I am trying to model logistic regression with a latent variable (or equivalently to perform the regression with measurement errors). This post (Non-centered parameterization of measurement error model) had a similar problem which was solved by only constraining the sd to positive real axis. I have been having issues with low E-BFMI and some scale issues.
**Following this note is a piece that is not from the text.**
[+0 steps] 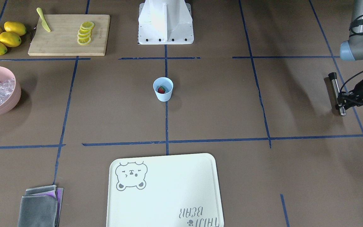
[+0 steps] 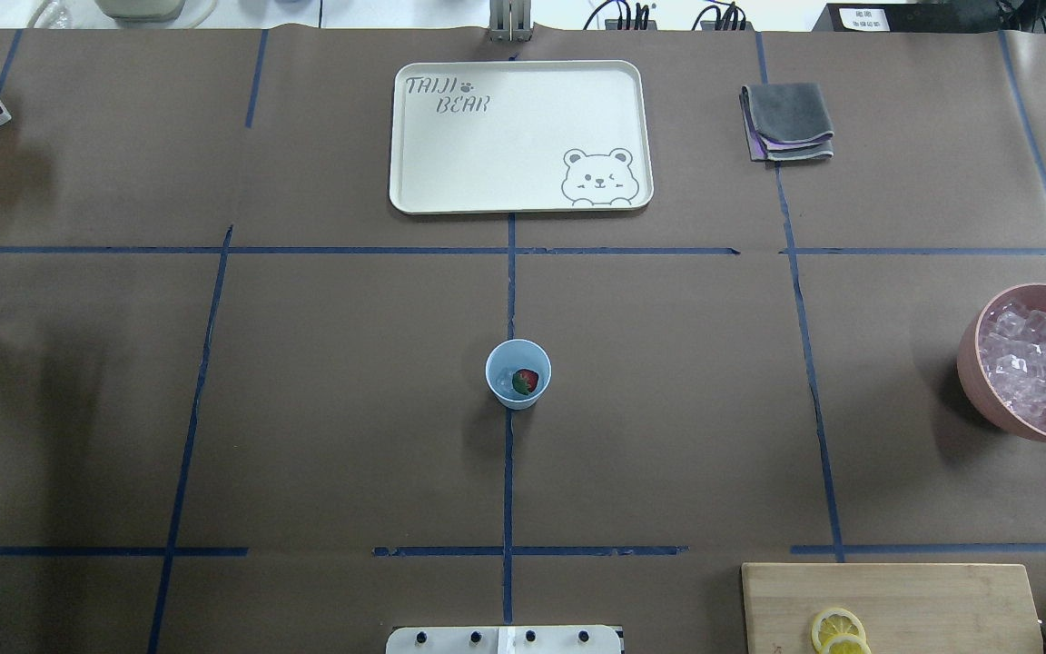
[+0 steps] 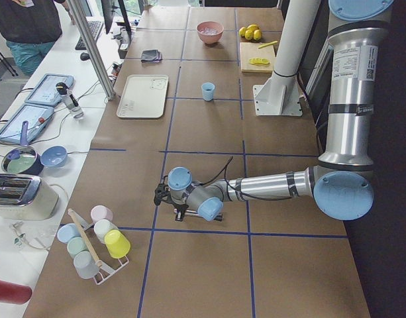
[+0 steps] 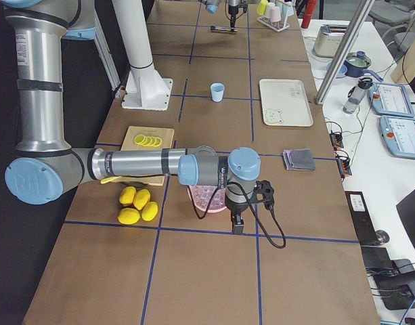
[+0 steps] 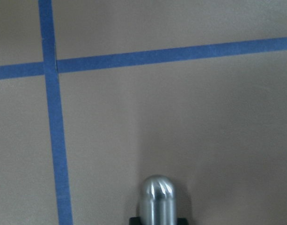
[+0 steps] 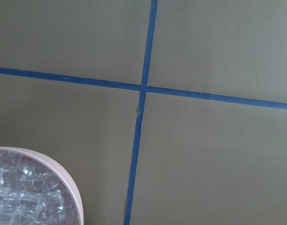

More specifically, I am working with two separate logistic regression models shown in abridged form below. In the model we have unobserved noise Z and observed features of individuals X affecting a decision T. If decision is positive (T=1) then we can observe a binary outcome Y, otherwise not. The M decision-makers have different baseline probabilities for positive decisions modelled with the intercepts \alpha_t. Eventually we are interested in predicting the value for Y for those who were given a negative decision.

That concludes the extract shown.